TASK ITEM:
Give again, word for word, the lines below that run from the line with "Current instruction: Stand" through the line with "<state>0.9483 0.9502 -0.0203". Drop the pictures.
START RECORDS TO PROCESS
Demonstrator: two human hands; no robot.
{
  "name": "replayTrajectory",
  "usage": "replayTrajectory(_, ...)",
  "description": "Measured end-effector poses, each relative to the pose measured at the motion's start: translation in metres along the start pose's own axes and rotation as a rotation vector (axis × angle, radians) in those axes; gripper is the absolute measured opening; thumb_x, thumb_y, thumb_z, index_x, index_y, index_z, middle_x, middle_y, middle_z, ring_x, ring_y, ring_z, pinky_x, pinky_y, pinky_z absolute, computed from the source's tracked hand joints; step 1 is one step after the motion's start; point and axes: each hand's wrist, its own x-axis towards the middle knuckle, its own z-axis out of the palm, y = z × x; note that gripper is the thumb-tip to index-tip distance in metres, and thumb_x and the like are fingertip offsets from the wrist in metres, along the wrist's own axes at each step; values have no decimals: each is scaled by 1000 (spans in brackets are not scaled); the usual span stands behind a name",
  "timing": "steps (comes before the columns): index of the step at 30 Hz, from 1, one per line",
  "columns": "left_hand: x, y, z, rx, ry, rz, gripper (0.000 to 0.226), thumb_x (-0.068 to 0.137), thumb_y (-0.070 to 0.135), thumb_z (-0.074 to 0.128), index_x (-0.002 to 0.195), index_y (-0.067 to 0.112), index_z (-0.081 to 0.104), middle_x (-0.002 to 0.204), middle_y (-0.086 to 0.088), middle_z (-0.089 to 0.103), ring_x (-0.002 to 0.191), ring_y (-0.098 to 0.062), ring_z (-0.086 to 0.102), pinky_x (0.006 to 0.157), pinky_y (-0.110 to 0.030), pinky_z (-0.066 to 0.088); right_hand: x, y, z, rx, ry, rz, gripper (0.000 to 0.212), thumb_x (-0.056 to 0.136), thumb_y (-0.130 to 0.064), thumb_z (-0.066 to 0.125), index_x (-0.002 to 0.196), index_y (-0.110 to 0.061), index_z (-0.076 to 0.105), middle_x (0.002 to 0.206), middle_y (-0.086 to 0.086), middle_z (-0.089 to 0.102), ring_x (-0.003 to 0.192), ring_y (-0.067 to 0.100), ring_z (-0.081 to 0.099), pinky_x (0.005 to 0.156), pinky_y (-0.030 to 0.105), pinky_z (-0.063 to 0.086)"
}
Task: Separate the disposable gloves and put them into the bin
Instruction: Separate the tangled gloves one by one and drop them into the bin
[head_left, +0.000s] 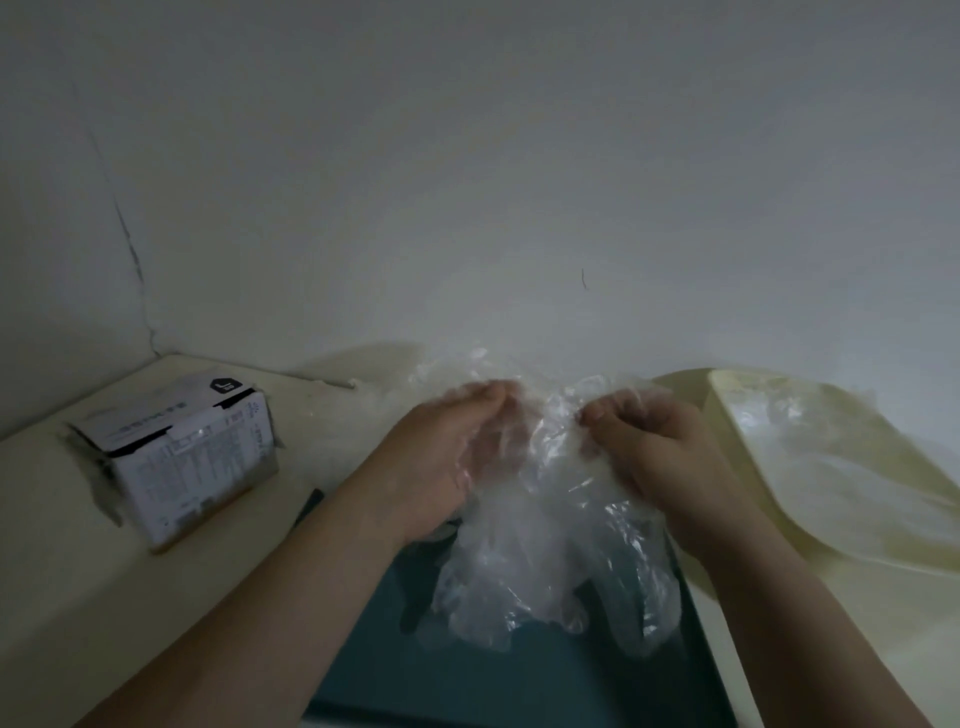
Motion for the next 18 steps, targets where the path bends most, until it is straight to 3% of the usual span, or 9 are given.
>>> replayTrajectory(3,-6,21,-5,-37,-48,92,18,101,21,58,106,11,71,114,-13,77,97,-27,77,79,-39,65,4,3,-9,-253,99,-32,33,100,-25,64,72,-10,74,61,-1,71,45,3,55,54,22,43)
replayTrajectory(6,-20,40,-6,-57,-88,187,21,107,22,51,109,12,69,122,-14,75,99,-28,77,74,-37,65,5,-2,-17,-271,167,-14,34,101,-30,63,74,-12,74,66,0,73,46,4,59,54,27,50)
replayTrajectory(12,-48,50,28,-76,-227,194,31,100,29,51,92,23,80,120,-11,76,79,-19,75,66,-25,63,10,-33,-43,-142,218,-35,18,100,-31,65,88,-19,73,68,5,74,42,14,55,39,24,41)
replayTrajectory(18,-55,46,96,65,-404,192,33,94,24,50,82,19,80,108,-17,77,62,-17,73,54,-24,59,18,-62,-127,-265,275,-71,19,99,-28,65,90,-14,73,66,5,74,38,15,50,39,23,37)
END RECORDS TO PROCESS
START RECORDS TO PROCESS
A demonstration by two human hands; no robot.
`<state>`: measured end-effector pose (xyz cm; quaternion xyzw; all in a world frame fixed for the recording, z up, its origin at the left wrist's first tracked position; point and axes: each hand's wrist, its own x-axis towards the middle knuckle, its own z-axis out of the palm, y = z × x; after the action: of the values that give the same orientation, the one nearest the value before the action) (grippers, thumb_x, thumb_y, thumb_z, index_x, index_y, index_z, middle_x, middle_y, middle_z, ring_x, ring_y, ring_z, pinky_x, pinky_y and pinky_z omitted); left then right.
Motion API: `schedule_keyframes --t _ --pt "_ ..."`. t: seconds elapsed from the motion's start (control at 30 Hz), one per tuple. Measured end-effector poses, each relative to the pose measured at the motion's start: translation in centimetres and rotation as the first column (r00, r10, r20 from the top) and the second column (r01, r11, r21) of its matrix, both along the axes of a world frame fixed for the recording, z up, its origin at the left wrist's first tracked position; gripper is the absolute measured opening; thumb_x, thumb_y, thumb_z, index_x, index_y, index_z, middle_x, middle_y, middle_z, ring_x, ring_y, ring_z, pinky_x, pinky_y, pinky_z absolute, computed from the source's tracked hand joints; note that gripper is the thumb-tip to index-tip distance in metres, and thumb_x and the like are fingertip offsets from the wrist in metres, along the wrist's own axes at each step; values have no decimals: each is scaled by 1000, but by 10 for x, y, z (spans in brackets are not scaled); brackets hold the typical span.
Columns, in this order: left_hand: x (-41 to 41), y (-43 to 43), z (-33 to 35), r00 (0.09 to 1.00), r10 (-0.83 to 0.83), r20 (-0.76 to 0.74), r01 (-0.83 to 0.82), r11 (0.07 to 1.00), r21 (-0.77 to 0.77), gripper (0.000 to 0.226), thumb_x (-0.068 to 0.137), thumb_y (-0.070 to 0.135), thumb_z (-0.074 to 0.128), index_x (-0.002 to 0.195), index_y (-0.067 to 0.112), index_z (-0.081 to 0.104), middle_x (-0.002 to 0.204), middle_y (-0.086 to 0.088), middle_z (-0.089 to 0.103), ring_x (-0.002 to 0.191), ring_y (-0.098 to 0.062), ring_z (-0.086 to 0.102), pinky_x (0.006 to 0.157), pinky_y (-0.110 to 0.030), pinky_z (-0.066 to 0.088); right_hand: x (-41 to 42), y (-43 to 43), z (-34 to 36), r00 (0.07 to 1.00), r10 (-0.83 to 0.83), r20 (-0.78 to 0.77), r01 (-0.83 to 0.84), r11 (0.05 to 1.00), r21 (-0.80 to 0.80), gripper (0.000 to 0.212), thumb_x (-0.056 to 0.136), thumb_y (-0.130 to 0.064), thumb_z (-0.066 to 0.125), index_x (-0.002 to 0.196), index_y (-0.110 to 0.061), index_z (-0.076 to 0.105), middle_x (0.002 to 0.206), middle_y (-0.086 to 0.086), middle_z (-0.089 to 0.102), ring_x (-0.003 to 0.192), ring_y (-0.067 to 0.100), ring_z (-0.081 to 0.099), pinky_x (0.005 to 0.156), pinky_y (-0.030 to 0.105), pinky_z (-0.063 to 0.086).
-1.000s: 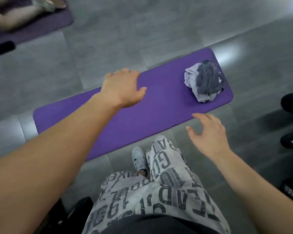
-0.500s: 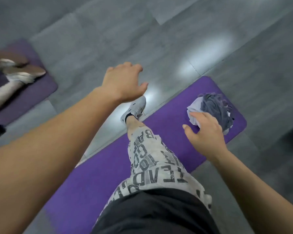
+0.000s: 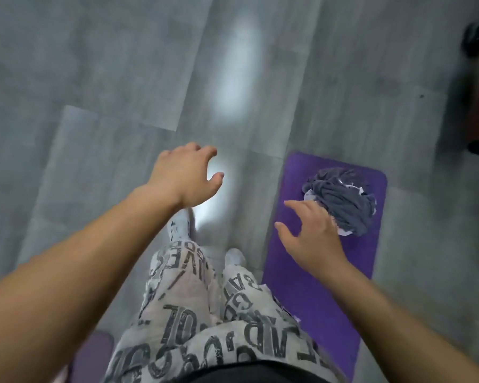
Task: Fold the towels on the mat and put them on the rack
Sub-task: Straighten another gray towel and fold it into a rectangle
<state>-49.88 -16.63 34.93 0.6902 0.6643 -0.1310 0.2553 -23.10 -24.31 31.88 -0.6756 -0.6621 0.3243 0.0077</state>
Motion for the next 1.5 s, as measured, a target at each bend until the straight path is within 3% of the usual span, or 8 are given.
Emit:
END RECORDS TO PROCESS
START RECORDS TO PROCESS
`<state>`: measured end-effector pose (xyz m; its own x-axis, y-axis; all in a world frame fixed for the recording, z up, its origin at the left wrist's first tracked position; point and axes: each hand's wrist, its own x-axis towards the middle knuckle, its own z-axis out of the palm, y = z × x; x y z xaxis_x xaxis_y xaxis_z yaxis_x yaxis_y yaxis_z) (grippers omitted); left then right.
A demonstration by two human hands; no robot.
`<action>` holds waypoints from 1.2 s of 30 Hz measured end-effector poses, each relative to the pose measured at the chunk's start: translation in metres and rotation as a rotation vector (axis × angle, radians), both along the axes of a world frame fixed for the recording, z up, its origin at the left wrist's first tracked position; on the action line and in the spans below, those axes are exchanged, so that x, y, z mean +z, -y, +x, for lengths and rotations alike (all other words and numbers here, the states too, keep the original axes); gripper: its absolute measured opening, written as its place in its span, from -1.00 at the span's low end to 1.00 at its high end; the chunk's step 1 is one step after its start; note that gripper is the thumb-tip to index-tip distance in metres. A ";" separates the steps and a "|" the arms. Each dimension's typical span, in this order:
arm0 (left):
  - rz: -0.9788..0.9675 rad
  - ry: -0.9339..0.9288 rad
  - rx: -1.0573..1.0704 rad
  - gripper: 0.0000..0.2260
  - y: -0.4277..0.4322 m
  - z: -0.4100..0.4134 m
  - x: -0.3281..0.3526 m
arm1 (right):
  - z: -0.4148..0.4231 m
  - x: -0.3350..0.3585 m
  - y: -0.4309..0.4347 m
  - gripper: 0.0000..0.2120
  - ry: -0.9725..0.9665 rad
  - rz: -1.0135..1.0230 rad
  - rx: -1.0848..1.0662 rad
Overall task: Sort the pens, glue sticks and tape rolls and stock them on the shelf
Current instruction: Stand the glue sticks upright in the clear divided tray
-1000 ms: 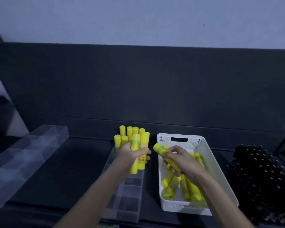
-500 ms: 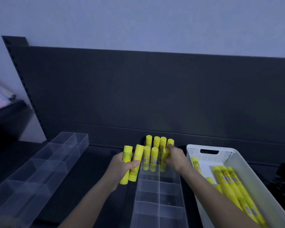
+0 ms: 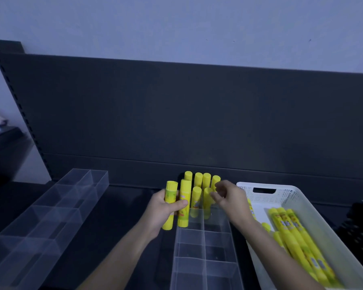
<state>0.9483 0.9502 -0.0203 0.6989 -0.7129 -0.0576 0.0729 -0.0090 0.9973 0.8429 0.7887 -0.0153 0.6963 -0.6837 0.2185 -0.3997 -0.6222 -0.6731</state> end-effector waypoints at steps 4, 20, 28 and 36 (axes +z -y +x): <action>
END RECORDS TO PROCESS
SOLUTION TO THIS TASK:
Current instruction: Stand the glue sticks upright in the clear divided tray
-1000 ms: 
-500 ms: 
+0 ms: 
<state>0.9483 0.9502 -0.0203 0.6989 -0.7129 -0.0576 0.0729 -0.0090 0.9973 0.8429 0.7887 -0.0153 0.6963 -0.6837 0.2185 -0.3997 -0.6222 -0.6731</state> end-effector waypoints at steps 4, 20, 28 and 36 (axes +z -y +x): <action>

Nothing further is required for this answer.